> [EXERCISE PROMPT] Please transcribe the data exactly as shown, skipping the images.

> [RECORDED INFORMATION]
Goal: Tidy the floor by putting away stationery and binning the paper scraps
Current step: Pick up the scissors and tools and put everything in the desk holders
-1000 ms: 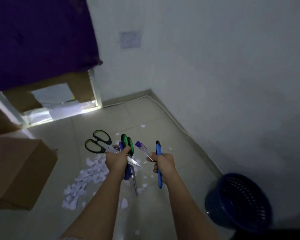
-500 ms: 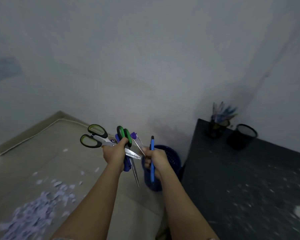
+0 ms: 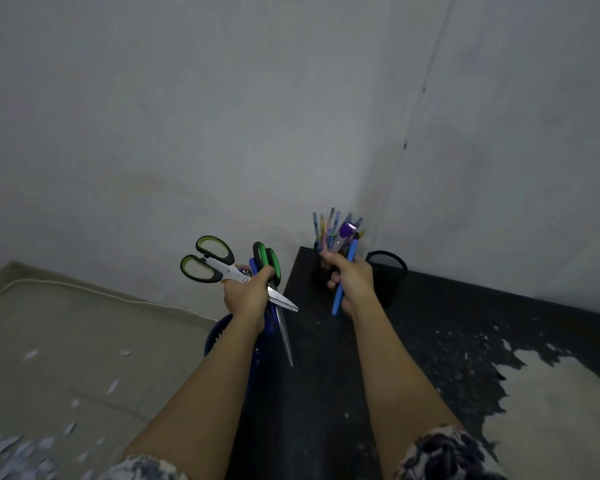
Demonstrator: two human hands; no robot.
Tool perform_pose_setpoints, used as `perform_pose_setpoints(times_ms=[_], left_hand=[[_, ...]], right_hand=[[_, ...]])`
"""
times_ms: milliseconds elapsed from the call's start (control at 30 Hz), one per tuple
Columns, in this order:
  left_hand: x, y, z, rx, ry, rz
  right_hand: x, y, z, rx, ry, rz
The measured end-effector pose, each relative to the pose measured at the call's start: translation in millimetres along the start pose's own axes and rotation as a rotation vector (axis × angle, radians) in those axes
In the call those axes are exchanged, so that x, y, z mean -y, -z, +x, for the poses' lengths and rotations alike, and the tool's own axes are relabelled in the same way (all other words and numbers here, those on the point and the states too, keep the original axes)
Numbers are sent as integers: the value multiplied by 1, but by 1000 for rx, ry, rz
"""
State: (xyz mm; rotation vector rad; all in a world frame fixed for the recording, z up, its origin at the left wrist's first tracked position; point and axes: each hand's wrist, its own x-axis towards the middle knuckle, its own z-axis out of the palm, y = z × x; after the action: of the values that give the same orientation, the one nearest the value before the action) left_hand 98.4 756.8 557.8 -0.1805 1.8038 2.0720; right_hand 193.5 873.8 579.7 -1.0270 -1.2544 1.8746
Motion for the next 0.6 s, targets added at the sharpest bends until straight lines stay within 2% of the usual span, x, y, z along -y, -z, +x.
perform_pose_setpoints(times_ms=[300,433,600], left_hand=[[10,-70,17,-16,-9,46],[6,-80,31,-22,-2,70],[6,-89,47,-26,-14,122]], right_hand=[[-3,11,92,-189,174,-355],[-25,7,101,-224,145,-495],[-39,9,97,-246,176,-519]])
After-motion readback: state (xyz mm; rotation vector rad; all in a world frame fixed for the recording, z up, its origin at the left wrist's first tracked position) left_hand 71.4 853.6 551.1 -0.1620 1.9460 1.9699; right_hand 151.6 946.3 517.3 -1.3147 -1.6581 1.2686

> [RESULT]
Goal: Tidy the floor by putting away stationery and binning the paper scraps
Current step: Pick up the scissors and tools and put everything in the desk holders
-1000 ms: 
-500 ms: 
+0 ms: 
Demonstrator: two human hands; no robot.
Tool perform_pose_setpoints, used as `perform_pose_setpoints(times_ms=[_], left_hand=[[_, ...]], right_hand=[[_, ...]])`
"""
times_ms: milliseconds elapsed from the call's start (control at 30 Hz), one per tuple
Columns, in this order:
  left_hand: x, y, z, rx, ry, rz
  right_hand: x, y, z, rx, ry, rz
The measured end-effector pose, each relative to the pose measured at the call's start: translation in millimetres along the start pose's own axes and rotation as a rotation vector (axis × angle, radians) in those axes
In the call those axes are exchanged, so that x, y, z mean -y, -z, +x, for the poses' lengths and rotations alike, and the tool's own axes are relabelled in the same way (all other words and numbers here, those on the point and the states too, keep the original axes)
Numbers are sent as integers: the value multiplied by 1, but by 1000 for rx, ry, rz
"""
State: (xyz mm; rotation vector rad; all in a world frame fixed for the recording, z up, its origin at the left wrist's first tracked position; point and axes: each hand's wrist, its own x-axis towards the middle knuckle, its own z-axis out of the palm, y = z × x; after the action: of the values that give the same orientation, the one nearest the value before the action) left_hand 98.4 756.8 557.8 -0.1805 1.8038 2.0720; right_hand 193.5 873.8 579.7 -1.0270 -1.2544 1.8746
Motion for the next 0.6 s, targets added at the sharpest bends until straight lines stay within 2% of the usual span, x, y, z along -y, -z, +x.
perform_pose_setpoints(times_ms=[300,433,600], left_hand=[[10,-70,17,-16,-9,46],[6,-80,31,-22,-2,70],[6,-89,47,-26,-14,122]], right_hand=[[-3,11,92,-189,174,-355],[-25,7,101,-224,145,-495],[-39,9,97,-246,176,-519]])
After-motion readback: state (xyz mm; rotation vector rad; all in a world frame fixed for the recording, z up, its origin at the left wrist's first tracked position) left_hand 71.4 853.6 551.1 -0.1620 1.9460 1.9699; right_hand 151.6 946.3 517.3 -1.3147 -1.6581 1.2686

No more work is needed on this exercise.